**What to produce:** Check every line below for the word "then" and give only the number of lines where it appears.

(Extracted data entries)
· · · · ·
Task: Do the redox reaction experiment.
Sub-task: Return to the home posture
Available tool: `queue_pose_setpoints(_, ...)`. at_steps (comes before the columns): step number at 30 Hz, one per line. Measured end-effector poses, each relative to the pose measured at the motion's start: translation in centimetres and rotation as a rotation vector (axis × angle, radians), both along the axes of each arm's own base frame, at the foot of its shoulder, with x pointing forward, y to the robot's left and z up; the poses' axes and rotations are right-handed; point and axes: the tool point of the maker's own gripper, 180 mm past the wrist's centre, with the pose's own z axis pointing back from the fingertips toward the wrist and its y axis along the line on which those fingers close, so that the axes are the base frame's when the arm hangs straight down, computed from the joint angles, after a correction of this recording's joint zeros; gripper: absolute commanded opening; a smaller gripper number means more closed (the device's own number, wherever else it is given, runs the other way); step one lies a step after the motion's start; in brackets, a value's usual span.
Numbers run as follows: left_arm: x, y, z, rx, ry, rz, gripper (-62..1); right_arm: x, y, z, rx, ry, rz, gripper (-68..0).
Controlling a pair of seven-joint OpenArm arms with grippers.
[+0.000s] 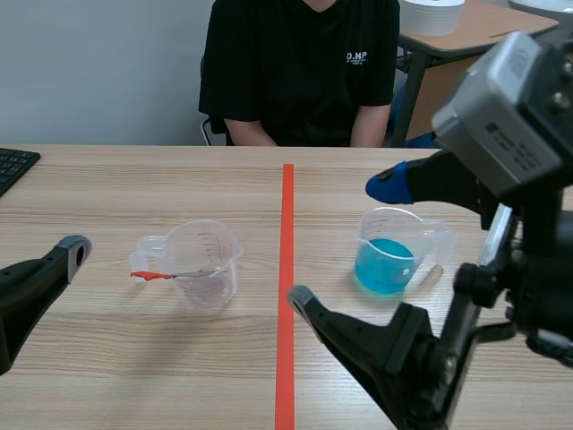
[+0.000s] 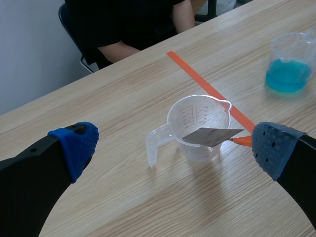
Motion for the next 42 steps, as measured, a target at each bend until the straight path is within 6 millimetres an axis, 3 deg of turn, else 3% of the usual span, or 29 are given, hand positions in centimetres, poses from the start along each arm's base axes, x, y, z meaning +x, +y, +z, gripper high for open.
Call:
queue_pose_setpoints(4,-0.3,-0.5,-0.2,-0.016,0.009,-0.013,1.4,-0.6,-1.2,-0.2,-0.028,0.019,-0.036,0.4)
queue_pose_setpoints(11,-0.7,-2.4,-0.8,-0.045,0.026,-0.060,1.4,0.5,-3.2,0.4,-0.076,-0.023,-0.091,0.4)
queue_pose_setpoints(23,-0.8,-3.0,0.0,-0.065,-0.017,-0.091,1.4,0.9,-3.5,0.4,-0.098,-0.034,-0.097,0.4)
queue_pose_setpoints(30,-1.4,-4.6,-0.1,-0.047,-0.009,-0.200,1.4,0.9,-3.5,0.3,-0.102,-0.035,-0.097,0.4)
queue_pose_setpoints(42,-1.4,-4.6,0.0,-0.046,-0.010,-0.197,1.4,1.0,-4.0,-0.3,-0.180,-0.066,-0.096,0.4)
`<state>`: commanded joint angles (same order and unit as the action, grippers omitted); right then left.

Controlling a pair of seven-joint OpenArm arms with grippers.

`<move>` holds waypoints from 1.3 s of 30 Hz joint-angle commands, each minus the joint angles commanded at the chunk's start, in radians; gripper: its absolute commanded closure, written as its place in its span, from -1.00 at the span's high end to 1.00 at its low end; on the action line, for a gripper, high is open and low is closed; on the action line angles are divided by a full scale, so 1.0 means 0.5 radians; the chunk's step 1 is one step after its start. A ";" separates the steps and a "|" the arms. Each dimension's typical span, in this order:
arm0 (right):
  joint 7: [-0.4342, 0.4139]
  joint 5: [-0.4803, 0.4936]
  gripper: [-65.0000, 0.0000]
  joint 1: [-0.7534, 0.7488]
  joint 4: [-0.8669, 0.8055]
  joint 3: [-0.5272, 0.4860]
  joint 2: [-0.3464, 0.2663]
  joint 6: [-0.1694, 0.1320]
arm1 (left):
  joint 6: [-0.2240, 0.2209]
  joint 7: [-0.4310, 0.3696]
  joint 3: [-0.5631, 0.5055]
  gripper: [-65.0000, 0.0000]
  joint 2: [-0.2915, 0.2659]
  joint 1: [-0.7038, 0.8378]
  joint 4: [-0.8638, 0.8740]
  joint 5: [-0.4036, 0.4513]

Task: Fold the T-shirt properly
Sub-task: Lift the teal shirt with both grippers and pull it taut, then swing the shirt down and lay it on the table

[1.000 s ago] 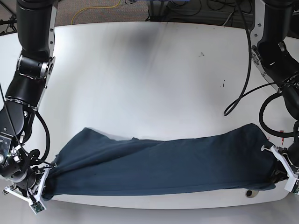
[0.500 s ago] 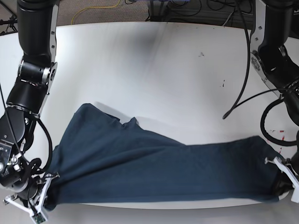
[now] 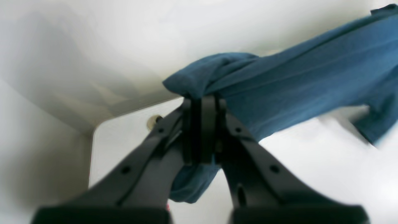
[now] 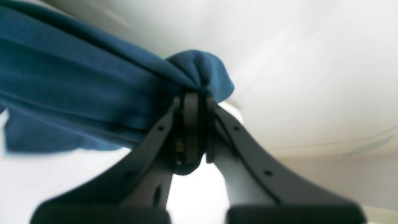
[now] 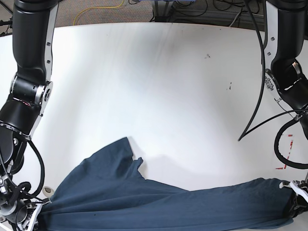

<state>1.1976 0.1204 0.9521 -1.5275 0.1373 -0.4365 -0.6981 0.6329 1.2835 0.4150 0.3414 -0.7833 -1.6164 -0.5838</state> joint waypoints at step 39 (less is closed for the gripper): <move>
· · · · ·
**Result of the exercise:** 2